◆ **What is expected**: In the records below, find the lines that include "requests" and copy each.

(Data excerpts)
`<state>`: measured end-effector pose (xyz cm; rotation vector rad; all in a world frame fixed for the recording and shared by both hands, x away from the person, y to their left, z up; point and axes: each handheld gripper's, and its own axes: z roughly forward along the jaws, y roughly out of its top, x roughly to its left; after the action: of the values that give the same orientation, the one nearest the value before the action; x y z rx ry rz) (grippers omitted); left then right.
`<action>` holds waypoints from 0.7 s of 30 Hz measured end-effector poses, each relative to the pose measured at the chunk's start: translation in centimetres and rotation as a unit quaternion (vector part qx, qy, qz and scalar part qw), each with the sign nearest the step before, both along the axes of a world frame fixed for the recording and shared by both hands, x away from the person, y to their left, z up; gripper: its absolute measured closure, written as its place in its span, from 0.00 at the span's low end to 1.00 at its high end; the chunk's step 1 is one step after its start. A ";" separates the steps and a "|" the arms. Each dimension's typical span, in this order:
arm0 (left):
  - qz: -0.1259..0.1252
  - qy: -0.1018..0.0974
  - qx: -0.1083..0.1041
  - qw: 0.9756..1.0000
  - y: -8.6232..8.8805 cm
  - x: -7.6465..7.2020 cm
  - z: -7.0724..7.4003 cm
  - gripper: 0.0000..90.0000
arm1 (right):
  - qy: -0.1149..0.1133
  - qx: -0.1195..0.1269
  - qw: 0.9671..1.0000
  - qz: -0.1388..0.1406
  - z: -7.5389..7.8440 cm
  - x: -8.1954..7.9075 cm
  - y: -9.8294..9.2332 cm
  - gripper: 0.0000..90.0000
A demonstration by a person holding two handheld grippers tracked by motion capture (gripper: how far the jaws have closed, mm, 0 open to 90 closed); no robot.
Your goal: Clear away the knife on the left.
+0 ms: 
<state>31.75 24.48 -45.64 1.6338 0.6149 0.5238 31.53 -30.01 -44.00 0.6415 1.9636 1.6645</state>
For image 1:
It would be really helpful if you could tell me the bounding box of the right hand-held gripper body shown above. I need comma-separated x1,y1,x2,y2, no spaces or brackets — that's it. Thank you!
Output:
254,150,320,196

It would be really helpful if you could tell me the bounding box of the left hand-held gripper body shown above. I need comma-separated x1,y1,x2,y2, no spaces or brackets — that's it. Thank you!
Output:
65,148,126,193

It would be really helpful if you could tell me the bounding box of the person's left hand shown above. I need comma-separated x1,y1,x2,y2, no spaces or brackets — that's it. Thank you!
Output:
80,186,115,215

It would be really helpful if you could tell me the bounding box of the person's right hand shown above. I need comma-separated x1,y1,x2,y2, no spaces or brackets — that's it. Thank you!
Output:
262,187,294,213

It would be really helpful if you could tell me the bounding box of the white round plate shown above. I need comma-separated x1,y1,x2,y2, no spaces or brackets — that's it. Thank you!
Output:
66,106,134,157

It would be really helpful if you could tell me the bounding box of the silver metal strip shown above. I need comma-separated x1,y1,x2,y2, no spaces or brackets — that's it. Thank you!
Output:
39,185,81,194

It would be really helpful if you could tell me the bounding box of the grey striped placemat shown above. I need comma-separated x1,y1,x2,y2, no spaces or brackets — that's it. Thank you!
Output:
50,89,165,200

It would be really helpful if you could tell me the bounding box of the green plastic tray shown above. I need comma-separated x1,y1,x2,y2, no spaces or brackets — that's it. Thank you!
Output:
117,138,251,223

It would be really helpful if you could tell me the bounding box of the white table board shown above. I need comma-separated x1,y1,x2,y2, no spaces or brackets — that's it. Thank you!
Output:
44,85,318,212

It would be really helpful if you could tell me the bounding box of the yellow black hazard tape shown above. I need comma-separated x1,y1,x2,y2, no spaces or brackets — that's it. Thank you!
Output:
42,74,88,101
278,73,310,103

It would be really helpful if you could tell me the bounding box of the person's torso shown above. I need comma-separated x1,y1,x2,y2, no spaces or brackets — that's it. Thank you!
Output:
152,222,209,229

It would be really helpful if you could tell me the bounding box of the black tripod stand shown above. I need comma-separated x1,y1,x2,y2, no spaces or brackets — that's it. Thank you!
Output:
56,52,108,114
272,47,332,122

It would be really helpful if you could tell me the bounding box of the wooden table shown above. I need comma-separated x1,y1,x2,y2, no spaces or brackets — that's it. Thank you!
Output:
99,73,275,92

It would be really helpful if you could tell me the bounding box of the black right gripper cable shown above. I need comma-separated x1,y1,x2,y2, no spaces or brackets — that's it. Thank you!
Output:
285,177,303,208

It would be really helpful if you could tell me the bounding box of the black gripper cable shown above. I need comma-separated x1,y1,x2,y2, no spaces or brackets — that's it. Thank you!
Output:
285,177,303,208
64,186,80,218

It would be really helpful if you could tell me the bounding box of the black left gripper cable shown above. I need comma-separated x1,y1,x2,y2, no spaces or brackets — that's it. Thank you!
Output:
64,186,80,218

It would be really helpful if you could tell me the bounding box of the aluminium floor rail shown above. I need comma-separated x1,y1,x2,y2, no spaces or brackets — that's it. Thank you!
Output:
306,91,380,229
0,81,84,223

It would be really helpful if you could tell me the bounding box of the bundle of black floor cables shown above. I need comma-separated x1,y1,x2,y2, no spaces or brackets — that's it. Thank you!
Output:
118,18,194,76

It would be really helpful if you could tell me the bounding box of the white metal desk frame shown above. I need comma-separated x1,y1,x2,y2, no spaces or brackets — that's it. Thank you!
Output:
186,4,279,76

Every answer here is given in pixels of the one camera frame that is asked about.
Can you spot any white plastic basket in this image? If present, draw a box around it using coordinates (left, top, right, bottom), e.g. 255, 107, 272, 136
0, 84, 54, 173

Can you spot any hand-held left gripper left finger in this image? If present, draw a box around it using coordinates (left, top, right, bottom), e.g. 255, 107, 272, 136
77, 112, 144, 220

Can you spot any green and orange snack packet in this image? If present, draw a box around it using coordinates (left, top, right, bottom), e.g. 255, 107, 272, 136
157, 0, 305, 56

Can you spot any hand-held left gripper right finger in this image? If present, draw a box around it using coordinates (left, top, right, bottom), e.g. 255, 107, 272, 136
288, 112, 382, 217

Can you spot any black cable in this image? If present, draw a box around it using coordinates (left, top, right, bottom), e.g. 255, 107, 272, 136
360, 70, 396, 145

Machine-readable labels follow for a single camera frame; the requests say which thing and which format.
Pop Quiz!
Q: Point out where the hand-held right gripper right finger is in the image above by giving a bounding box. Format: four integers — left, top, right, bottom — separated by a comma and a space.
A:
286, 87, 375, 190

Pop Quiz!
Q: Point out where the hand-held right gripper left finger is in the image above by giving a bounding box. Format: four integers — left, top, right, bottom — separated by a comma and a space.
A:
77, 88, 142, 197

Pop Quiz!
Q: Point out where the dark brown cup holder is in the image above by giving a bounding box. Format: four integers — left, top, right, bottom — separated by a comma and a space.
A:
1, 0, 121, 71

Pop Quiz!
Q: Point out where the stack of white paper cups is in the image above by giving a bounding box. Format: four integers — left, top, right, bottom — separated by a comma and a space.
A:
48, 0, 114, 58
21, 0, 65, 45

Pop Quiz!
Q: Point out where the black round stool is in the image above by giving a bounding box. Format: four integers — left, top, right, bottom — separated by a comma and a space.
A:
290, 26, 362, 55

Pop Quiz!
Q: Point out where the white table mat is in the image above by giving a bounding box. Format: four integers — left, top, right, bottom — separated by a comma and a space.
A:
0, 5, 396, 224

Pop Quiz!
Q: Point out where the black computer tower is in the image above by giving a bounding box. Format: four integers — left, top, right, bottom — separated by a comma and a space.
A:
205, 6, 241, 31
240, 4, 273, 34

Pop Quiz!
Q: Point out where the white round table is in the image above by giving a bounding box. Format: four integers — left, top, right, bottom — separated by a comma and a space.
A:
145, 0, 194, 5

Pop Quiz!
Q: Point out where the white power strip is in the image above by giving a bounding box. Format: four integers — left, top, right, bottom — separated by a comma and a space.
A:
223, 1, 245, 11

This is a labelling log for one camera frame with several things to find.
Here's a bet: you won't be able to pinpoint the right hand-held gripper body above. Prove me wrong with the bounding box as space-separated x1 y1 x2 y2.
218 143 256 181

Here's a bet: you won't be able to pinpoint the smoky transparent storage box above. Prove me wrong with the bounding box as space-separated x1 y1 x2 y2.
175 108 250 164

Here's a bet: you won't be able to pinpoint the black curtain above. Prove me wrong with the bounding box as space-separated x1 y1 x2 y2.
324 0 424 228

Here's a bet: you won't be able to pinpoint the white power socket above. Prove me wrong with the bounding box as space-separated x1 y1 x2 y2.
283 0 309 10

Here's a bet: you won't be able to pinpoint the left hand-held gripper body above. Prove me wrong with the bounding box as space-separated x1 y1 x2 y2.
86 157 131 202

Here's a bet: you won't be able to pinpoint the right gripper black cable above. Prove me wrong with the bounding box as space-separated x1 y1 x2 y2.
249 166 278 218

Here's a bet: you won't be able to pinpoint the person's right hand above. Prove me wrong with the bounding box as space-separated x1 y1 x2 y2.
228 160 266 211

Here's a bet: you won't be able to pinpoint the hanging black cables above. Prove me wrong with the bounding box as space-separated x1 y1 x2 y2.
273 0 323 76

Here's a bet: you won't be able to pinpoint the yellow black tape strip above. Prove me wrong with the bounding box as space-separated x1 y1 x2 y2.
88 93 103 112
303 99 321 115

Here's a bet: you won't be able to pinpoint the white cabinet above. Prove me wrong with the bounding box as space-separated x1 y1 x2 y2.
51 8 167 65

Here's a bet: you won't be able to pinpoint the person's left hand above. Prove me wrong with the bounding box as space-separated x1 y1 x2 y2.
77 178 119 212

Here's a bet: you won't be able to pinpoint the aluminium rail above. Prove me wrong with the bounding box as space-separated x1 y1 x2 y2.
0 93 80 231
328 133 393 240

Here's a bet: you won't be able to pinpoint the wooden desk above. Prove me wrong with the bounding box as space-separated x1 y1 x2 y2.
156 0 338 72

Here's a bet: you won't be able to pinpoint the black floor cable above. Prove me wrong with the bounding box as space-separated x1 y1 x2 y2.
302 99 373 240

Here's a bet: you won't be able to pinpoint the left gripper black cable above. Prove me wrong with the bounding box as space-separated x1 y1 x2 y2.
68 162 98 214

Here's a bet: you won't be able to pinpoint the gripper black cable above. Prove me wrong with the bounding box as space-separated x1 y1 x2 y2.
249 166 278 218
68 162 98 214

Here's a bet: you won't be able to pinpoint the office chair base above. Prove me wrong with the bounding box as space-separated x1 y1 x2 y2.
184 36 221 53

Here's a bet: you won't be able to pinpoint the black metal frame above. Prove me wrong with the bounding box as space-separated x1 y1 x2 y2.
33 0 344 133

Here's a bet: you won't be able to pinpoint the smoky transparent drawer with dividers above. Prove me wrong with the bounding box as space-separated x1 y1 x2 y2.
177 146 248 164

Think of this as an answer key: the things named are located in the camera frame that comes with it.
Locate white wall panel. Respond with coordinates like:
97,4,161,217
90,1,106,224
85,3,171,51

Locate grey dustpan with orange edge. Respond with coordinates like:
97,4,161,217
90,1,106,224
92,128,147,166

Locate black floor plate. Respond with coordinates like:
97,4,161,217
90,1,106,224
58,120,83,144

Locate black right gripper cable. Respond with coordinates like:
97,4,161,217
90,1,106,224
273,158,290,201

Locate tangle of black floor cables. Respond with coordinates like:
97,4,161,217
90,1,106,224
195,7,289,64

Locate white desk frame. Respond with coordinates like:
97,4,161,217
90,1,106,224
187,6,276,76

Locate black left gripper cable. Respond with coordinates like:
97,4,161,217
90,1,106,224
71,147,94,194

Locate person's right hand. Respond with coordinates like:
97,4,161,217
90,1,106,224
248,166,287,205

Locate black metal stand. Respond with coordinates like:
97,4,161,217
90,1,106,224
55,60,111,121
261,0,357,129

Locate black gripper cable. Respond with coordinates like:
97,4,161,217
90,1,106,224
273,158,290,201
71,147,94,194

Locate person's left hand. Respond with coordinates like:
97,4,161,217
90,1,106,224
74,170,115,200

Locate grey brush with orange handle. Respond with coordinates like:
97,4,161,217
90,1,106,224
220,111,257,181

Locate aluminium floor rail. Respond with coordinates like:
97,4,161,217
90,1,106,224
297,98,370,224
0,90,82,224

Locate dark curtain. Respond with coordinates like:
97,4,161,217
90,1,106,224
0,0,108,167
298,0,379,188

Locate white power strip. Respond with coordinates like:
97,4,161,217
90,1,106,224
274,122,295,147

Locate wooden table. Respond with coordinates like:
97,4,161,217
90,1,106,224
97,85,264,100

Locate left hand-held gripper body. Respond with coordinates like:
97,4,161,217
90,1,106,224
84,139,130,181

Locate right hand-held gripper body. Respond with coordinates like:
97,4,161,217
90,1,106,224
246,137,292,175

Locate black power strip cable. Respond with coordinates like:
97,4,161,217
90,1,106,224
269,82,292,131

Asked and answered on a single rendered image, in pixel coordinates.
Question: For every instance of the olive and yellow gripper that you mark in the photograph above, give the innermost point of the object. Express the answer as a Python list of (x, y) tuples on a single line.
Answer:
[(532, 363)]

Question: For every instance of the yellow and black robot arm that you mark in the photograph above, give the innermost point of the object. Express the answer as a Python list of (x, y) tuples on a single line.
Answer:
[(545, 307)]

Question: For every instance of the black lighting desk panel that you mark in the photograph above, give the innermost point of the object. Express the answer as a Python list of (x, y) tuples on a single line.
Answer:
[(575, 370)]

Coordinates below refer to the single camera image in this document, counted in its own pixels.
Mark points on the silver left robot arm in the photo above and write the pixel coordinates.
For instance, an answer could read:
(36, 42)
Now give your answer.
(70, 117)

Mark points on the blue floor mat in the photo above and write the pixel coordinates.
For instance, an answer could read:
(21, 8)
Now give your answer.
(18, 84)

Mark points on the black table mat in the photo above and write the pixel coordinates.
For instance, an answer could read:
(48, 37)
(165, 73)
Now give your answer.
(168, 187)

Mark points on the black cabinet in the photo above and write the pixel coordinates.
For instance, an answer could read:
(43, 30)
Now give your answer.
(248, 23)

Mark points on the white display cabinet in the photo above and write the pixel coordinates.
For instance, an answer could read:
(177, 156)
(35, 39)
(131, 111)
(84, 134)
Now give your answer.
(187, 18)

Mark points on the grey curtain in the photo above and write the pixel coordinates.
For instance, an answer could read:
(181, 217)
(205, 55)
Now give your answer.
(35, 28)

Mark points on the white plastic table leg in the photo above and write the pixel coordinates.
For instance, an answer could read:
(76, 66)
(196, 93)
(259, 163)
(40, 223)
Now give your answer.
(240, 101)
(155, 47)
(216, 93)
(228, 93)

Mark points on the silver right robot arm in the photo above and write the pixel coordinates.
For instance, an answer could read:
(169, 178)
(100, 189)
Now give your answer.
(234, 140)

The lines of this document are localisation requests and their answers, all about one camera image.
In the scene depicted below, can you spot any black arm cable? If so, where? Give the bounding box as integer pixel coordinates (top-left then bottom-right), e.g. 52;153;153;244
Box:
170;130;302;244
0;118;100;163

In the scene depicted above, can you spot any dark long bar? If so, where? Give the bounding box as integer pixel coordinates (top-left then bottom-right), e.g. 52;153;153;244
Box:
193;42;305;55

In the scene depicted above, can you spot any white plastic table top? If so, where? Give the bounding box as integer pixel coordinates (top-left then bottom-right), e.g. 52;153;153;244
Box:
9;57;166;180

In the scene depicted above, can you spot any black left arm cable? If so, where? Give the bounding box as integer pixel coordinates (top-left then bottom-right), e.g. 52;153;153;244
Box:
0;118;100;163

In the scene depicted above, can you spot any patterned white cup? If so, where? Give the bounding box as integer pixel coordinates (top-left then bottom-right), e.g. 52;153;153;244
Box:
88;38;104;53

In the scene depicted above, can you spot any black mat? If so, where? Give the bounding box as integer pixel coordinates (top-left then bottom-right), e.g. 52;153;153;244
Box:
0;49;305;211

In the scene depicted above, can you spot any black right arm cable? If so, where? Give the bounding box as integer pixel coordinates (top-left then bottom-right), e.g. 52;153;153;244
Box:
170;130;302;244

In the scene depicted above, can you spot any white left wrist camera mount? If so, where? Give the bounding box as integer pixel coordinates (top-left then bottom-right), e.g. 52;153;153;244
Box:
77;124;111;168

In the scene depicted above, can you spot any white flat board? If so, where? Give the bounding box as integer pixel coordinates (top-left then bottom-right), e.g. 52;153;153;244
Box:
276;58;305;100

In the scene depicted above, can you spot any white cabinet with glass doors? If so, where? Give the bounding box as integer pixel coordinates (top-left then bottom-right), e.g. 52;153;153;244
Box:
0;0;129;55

◆ **Answer for the task**:
Machine-readable labels follow for a single camera frame; the requests say which thing and which format.
The lines of this document are localisation requests and their answers, all about one camera image.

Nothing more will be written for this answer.